Соприкосновение с этим возвышенным миром могло бы оказаться и целительным, но их наследие мгновенно связалось с Денисом! Вот кто смог бы их оценить! Я ругательски ругала себя за то, что ограничилась лишь разговорами и не познакомила его с ними ближе. Эта мысль причинила мне новые терзания. И я напрасно внушала себе, что меня печалит мое упущение, меня угнетало воспоминание. Я видела, как близок распев к лирической народной песне, и сразу же думала о Денисе. Когда я читала, что крюки, которыми некогда фиксировалась мелодия, чуть не по сей день используют староверы, я не могла не думать о том, как продвигается его работа о раскольнике-протопопе. Я вслушивалась в сохранившиеся чудом псалмы, и Русь, расколотая, взбаламученная, возникала передо мной. Все было в этой тревожной музыке — и смятение духа, и жажда мира.

Я вспоминала частые споры о месте мысли в музыкальной стихии, о том, составляет ли она ее основу или являет собой нечто привнесенное, и думала о схоластике этих диспутов. Разумеется, мысль — это оформившееся выражение хаотического переживания, и лишь она дает ему стать прозрением. И все же — вы можете меня упрекнуть в своеобразном пиетизме — мудрость мы прежде должны  п р о ч у в с т в о в а т ь, а уж потом шлифовать интеллектом. Я объясняю это тем, что, в отличие от знаний, которые — общее достояние, она глубоко индивидуальна. А значит, ее нельзя воспринять, ее можно только выносить, в ы с т р а д а т ь. Другое дело, что на инкубационный период может не хватить целой жизни.

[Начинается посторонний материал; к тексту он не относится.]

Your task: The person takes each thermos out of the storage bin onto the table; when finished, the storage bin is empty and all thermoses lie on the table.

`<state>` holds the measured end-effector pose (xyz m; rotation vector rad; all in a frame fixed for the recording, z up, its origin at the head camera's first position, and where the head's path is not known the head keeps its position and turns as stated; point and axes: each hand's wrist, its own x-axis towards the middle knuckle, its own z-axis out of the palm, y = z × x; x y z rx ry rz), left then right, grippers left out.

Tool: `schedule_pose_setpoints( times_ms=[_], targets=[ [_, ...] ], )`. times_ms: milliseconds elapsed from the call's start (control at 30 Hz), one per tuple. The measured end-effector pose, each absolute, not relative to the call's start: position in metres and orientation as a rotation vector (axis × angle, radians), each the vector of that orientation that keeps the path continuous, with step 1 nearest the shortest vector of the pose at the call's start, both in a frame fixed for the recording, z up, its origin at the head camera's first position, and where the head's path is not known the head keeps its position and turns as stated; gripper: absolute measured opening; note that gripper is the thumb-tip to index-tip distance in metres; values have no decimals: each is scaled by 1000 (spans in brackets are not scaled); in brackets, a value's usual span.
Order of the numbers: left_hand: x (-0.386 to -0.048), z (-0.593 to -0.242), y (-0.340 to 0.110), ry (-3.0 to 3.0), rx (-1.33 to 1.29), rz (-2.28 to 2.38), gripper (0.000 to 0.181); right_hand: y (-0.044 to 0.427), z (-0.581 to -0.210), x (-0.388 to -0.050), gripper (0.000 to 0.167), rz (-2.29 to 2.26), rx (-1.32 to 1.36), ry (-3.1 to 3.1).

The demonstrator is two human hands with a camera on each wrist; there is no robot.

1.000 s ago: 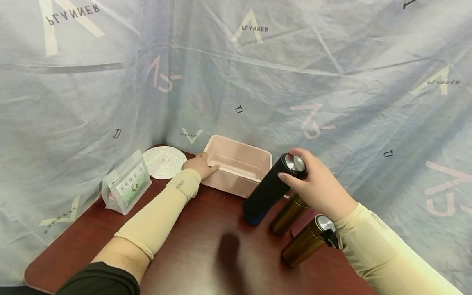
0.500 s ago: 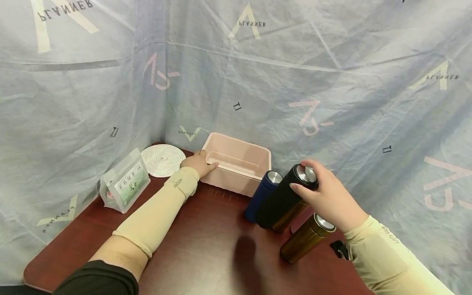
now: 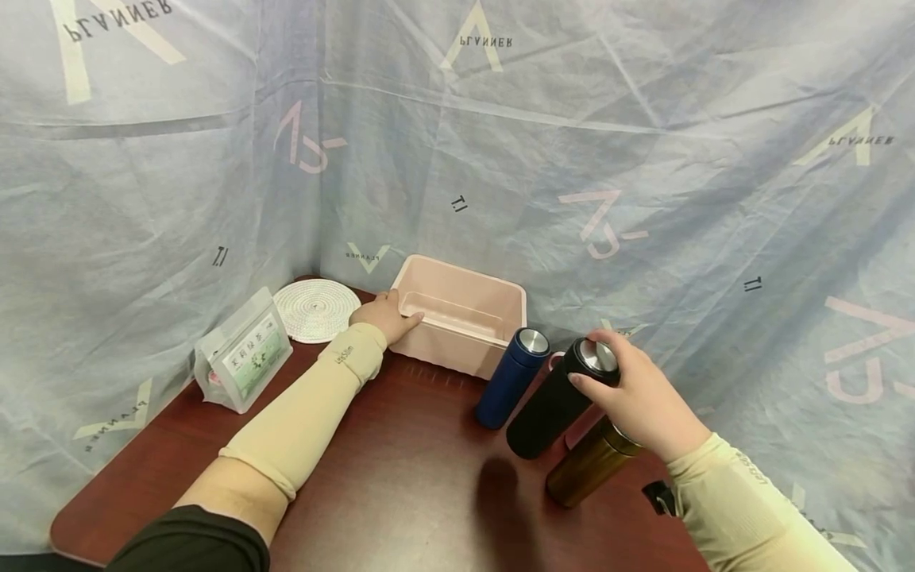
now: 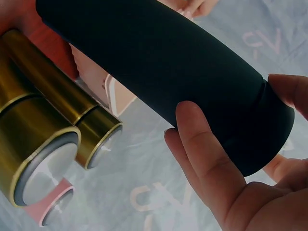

Я вспоминала, как моя мать, когда уже жила у сестры, любила нечастые встречи с отцом, чтобы «прогладить утюгом душу». Но сама я избегала таких бесед, хоть потребность в них и была велика. Очевидно, как это ни печально, есть барьер меж родителями и нами. Мы их часть, которая с момента зачатья стремится к самостоятельной жизни, и для нас всякое признание в слабости — точно признание в несостоятельности, точно отказ от независимости, завоеванный с немалым трудом. Мне поэтому было много легче заговорить на больную тему с Борисом Ганиным, чья всегдашняя сдержанность гарантировала меня от сочувствия. Да и его меланхолический юмор был как нельзя более кстати.

Разумеется, я очень старалась, чтобы никак не проскользнуло недоброе чувство к Наташе Кругловой, а впрочем, этого чувства и не было. Было скорее изумление. Я никак не могла взять в толк, с чего его вдруг потянуло к этому заморышу, которого сам он назвал бесполым.